*Work to be completed*
Lines from the listing below that contain the string "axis" are to be reported.

****************

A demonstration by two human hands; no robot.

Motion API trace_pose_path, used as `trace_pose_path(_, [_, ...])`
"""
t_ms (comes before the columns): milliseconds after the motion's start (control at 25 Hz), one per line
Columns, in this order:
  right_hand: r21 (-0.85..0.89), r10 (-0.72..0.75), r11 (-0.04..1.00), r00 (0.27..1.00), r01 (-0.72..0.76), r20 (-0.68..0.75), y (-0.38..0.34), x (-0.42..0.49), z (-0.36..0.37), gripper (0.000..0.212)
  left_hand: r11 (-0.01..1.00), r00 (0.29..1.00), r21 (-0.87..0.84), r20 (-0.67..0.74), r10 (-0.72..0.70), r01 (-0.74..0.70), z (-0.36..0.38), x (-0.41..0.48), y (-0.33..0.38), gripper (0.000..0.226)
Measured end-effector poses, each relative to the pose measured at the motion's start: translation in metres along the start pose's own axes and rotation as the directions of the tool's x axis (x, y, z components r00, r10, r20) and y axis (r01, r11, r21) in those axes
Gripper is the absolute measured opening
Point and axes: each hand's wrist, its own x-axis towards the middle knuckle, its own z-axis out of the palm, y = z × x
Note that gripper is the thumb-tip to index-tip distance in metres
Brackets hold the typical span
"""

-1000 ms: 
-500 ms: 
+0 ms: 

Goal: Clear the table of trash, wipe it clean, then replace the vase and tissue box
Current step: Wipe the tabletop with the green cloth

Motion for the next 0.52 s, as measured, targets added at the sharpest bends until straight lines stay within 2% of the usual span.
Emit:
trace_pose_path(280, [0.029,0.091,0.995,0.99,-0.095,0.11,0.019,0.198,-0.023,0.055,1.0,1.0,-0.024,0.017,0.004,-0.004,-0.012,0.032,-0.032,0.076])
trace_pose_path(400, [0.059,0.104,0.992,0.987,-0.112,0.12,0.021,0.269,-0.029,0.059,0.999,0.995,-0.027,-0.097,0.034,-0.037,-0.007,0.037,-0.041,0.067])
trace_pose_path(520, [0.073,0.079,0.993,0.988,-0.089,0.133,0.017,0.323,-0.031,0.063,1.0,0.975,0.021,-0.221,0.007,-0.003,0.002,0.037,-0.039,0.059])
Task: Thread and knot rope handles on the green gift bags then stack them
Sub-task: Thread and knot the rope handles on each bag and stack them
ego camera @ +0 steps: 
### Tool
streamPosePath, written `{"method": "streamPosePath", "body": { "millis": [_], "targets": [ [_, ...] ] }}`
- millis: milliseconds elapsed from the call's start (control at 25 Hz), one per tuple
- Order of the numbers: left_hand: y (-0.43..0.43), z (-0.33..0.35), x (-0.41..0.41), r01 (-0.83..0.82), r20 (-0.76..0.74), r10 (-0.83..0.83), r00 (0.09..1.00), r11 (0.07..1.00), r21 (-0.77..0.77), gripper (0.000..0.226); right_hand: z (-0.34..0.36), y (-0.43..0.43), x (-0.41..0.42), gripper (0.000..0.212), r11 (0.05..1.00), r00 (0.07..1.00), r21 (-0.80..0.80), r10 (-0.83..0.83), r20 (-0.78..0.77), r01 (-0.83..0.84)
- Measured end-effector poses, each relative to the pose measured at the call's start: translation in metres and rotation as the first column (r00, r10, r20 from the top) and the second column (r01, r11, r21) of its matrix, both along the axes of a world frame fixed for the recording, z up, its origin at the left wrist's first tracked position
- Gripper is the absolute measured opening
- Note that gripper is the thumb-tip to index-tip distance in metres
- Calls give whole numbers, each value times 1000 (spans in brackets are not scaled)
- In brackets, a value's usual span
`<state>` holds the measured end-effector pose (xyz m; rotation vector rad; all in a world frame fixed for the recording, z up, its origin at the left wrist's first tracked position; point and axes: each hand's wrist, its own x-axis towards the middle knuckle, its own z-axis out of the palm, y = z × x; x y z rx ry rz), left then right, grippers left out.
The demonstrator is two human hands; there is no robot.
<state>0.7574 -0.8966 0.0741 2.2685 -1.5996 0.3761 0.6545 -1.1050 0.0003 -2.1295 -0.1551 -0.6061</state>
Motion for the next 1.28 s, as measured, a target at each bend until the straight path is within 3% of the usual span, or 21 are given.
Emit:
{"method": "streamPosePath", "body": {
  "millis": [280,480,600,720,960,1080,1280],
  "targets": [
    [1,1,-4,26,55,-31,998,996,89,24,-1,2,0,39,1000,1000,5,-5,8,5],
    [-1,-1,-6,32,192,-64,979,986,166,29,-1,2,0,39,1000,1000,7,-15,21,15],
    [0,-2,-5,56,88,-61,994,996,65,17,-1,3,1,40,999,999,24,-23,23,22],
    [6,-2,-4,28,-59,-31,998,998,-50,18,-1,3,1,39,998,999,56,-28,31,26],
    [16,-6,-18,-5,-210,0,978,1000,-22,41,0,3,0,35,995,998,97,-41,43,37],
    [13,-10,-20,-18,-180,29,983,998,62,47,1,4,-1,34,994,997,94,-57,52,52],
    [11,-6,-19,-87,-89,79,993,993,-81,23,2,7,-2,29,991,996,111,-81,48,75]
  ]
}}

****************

*Your solution*
Measured end-effector poses, each relative to the pose measured at the motion's start: translation in metres along the start pose's own axes and rotation as the directions of the tool's x axis (x, y, z components r00, r10, r20) and y axis (r01, r11, r21) in those axes
Point and axes: each hand's wrist, its own x-axis towards the middle knuckle, its own z-axis out of the palm, y = z × x
`<state>` holds the measured end-effector pose (xyz m; rotation vector rad; all in a world frame fixed for the recording, z up, its origin at the left wrist's first tracked position; point and axes: each hand's wrist, its own x-axis towards the middle knuckle, its own z-axis out of the palm, y = z × x; x y z rx ry rz), left then right, grippers left out.

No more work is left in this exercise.